We are raising ds with the assumption that he will be going to college, and we will attempt to partially pay for some of it. DH and I both put ourselves through college and hope to offer our child(ren) some financial help. We will also encourage travel.

If he decides not to attend college I will be accepting of what his other goals might be.

My parent did not encourage any of their children to go to college, and I think that was a shame. My sister readily admits now that she got married straight out of high school b/c she felt it was her only option of getting of our parent's house.

If college had been encouraged at our house, perhaps I would have had some guidance and been able to make better choices about which to attend, and possibly had some help getting my hands on some scholarship money. Now I wish I had gone to the high school counselor at the time for help with these decisions, but having no support at home made me feel so lost. I had to start at community college because my parents wouldn't pay for me to take SAT's.

I don't think it's just about having a great job at the end of four years. In fact, I think more and more that is not at all a given with a BA. I think the experience in general can broaden a person's perspective and world view. Of course, there are other ways to do so, but in this house we feel a university is the way to do it.


----------



## Megamus (Oct 14, 2008)

Regardless of how "valuable/not valuable" or "overpriced/worth it" college is seen to be by the time DS is old enough to think about it, I will make sure he can go _if he wants to._ I will try my best to make sure he follow whatever career/education path he chooses.

I don't know who DS will be in 18 years...so making any other decision at this point would be based on _me_ and not on _him._


----------



## meemee (Mar 30, 2005)

my dd is 6. she has always shown her passion since she was a year old. she also has the talent to do it. natural beat, rhythm and grace. plus she sees her mom going to college.

so i cant see why she wouldnt be influenced going to college.

do i want her to go to college. if it wasnt dance and music i would not want her to. but i have leads in a couple of countries so i do hope she will go to college. it will open up the world for her if she pursues her interest in dance.

of course its her choice. i will be there supporting her in whatever decision she makes.

seeing her interest in learning it wont surprise me if she goes to college early. and travel worldwide due to it.

i can totally see dd hating school but loving college.


----------



## mamaduck (Mar 6, 2002)

It depends on the kid.

Our kids are both "bookish" and academically competent. They like school, respect the concept of education, and do not quesiton its value. For us, education has value in and of itself, and not just as a means to an end. They have seen me progress through graduate school and graduate with a Master's Degree in the past year -- and they were both tickled to death and proud as little peacocks (which made me feel wonderful!) We've spent the past 3 years sitting down each evening and doing homework together.

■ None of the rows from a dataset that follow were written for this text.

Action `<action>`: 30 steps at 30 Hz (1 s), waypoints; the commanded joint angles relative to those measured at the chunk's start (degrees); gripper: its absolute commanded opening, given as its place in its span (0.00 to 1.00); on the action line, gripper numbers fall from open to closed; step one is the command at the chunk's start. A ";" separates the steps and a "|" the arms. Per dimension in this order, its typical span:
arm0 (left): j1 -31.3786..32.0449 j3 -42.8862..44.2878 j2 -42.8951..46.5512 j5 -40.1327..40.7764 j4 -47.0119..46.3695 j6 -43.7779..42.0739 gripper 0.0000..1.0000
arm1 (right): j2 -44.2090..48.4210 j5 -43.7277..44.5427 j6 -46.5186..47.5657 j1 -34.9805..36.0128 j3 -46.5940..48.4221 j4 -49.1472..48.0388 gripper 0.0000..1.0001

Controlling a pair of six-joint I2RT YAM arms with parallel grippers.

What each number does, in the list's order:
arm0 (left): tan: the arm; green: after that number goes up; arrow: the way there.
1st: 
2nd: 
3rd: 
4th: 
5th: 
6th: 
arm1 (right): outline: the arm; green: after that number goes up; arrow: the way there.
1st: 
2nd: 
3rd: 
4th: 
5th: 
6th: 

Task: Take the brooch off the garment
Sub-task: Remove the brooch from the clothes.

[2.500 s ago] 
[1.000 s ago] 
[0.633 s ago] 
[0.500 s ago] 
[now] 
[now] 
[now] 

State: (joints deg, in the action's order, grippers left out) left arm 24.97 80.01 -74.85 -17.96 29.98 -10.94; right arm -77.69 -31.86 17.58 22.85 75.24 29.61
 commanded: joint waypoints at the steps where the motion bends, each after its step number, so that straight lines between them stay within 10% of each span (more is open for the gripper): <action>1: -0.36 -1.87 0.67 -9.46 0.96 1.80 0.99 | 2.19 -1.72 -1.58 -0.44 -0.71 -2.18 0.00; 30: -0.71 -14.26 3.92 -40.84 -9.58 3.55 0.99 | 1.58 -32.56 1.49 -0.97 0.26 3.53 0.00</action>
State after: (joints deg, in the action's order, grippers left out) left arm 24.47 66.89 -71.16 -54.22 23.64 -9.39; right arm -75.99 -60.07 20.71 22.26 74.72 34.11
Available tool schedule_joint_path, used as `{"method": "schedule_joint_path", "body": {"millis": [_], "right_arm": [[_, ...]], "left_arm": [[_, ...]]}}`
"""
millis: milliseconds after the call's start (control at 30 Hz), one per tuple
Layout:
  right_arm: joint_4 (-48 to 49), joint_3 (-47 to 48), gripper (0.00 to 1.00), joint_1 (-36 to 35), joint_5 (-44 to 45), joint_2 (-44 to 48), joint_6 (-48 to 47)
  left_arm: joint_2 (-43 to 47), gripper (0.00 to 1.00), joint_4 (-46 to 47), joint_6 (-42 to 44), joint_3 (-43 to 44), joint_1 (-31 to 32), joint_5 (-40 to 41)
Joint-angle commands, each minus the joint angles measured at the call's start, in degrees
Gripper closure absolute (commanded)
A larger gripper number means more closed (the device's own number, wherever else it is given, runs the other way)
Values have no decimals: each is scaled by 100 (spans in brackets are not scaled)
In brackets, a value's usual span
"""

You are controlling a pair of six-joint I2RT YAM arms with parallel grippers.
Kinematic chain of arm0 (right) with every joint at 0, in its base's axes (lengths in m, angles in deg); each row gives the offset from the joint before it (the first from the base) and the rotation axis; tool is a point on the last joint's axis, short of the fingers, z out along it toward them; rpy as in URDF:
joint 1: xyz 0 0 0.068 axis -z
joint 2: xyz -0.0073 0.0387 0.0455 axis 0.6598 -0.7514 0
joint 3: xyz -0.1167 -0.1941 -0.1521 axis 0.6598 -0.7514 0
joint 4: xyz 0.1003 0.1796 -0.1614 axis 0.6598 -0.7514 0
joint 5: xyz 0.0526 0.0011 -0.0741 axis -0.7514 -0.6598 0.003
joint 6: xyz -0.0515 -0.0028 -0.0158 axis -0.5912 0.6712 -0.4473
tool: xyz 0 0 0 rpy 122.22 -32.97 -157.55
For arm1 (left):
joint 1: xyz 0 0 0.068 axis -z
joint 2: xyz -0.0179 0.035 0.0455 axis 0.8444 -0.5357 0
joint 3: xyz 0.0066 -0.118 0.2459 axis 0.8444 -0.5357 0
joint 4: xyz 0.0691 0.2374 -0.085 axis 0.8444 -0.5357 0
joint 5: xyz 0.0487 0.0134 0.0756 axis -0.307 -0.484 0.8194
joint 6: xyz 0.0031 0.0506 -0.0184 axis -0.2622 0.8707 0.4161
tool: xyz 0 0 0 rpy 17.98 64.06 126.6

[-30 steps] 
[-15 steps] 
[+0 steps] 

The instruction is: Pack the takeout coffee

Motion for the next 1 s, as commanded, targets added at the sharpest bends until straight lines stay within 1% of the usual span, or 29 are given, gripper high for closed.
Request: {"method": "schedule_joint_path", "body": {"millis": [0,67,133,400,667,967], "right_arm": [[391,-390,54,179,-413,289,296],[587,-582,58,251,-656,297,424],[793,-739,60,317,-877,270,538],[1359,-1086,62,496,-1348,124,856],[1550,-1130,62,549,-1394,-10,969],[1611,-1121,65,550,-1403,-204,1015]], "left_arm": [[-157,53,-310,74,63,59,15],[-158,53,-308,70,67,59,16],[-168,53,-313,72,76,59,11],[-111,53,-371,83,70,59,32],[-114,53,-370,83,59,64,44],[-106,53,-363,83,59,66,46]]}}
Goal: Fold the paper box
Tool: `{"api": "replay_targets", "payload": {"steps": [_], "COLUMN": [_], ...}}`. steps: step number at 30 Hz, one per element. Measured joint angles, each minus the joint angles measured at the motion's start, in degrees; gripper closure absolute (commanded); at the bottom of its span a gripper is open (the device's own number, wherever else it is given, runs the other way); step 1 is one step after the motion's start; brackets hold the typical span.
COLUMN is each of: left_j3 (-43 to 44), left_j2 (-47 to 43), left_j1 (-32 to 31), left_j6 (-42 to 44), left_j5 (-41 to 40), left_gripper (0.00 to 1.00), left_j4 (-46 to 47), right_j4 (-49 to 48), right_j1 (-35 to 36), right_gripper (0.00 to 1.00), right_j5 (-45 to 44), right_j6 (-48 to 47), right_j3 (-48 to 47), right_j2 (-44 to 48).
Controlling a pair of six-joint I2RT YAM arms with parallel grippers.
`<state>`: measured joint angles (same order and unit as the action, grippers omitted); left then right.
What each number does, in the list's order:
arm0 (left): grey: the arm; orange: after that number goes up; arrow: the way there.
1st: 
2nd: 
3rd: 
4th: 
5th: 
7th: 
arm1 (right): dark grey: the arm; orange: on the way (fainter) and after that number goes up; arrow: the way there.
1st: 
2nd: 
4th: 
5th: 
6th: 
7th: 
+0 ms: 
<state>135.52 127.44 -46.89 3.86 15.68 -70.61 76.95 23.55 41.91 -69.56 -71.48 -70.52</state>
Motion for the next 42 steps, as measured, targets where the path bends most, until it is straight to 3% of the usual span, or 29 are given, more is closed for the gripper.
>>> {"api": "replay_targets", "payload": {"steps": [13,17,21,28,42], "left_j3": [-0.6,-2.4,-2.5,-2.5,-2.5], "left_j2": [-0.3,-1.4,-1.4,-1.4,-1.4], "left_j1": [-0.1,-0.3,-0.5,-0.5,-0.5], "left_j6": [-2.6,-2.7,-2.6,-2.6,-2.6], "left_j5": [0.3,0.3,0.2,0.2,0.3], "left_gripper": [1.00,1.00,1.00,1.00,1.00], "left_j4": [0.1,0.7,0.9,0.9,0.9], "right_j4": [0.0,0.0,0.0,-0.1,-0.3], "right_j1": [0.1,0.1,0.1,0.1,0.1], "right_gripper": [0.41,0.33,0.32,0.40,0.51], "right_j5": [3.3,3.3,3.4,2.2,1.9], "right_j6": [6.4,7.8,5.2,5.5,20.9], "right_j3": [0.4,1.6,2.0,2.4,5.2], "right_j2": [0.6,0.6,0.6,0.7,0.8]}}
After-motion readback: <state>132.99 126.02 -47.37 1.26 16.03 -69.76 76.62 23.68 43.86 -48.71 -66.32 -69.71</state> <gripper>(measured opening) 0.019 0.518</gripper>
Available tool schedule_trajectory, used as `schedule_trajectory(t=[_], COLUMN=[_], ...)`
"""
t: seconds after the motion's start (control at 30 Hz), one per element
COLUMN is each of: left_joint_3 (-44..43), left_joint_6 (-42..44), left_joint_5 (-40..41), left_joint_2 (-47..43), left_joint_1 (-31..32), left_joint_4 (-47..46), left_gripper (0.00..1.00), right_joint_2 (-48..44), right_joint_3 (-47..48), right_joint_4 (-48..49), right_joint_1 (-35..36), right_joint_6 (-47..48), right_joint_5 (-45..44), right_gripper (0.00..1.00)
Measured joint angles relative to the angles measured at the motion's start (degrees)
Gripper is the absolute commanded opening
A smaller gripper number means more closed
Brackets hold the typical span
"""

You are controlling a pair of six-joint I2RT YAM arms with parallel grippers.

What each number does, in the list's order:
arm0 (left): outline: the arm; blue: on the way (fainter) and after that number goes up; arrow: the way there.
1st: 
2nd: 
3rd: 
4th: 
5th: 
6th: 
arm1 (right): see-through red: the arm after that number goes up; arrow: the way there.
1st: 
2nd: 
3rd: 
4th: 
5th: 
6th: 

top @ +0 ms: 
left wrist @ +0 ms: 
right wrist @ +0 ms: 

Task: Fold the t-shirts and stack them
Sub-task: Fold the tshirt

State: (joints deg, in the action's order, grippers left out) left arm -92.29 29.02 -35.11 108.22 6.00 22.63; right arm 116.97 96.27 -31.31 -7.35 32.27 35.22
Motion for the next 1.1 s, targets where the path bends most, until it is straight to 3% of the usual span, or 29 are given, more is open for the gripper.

We do disscuss college with them as if it were a given. My 12 year old is already downloading cataloges and looking at course sequences for different majors. My expectation is that they will progress from High School to College with the same manner and attitude that they progress from Elementary to Middle School, etc. However, if we come to that point and they balk at it, of course I will be open to disscussion and respectful of their decisions.

I have come across plenty of people, both professionally (I work in education) and personally who do not want to go to college, do not belong in college, and could do much better for themselves elsewhere. So I respect the fact that depending on the child, it is important to stay flexible and creative. I do believe that some sort of post-high school training is necessary though, for everyone. And I really admire our local votech high schools too, for that matter. They do a good job preparing students for real life. As other posters have pointed out, many people without specific training are struggling right now. We have had a Chrysler plant close in my town, and there are a lot of people who have spent 20 or 30 years making a good salary who have suddenly found themselves without options. People who declined the chance to go to college because a good job was waiting at Chrysler, who now wish they had something else to fall back on.


----------



## One_Girl (Feb 8, 2008)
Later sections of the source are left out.